Murdania triquetra

Scientific classification
- Kingdom: Plantae
- Clade: Tracheophytes
- Clade: Angiosperms
- Clade: Monocots
- Clade: Commelinids
- Order: Commelinales
- Family: Commelinaceae
- Genus: Murdannia
- Species: M. triquetra
- Binomial name: Murdannia triquetra (Wall.) Brückn.

= Murdannia triquetra =

- Genus: Murdannia
- Species: triquetra
- Authority: (Wall.) Brückn.

Species of plant

Murdannia triquetra is a plant in the family Commelinaceae. It is known locally as ‘Roucao’(肉草) in Guangxi, and as ‘fine bamboo-leaf tall grass’(细竹叶高草) in Guangdong.

== Description ==
Murdannia triquetra is an annual herbaceous plant that grows between 50 and 80 cm tall. The stems are round, solid, and highly branched, with nodes that easily produce roots. Leaves are linear-lanceolate, alternately arranged, and resemble bamboo leaves, with sheathing bases that wrap around the stem. Flowers are light purple and have three petals. The fruits are small, oval capsules with tiny and grayish-black seeds.

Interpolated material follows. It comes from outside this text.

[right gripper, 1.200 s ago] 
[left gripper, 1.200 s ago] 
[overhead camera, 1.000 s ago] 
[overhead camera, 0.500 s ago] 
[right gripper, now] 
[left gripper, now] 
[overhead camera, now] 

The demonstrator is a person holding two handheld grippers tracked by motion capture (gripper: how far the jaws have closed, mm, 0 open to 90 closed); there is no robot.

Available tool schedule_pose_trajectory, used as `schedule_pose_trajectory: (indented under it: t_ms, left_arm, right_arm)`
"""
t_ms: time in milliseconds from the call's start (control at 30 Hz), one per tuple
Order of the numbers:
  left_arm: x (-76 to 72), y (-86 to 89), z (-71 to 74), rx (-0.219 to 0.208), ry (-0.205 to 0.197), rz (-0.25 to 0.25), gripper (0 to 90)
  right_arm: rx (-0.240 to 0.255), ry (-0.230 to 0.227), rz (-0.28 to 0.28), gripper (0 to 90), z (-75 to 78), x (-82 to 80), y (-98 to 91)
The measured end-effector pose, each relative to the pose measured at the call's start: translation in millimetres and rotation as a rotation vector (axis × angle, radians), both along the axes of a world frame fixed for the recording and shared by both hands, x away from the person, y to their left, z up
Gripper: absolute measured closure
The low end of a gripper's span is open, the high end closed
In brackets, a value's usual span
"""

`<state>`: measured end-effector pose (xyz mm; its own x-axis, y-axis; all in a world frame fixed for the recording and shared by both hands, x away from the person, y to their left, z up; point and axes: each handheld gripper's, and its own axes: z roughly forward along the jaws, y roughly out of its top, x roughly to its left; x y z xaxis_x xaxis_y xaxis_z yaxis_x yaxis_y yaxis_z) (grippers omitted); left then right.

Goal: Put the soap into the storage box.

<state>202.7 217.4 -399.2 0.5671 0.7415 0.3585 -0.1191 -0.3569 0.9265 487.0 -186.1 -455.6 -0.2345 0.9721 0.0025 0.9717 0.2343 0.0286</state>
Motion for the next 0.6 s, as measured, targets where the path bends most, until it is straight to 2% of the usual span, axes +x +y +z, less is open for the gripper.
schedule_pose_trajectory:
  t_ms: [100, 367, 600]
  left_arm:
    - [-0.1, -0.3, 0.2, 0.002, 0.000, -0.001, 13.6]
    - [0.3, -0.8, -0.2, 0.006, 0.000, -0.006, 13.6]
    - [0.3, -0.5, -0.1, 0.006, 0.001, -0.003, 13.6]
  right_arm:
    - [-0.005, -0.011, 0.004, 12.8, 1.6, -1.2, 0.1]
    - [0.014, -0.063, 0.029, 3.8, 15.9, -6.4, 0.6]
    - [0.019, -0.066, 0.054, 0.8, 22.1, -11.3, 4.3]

== Distribution and habitat ==
Found in Vietnam, Cambodia, Taiwan, India, Laos, and mainland China—including Guangxi, Sichuan, Hubei, Jiangsu, Yunnan, Hunan, Fujian, Jiangxi, Henan, Zhejiang, Hainan, Guizhou, Shandong, Shaanxi, Guangdong, and other regions. It grows at elevations between 290 and 1,600 meters, typically found along the edges of rice paddies and in wetlands. It has not yet been artificially introduced or cultivated.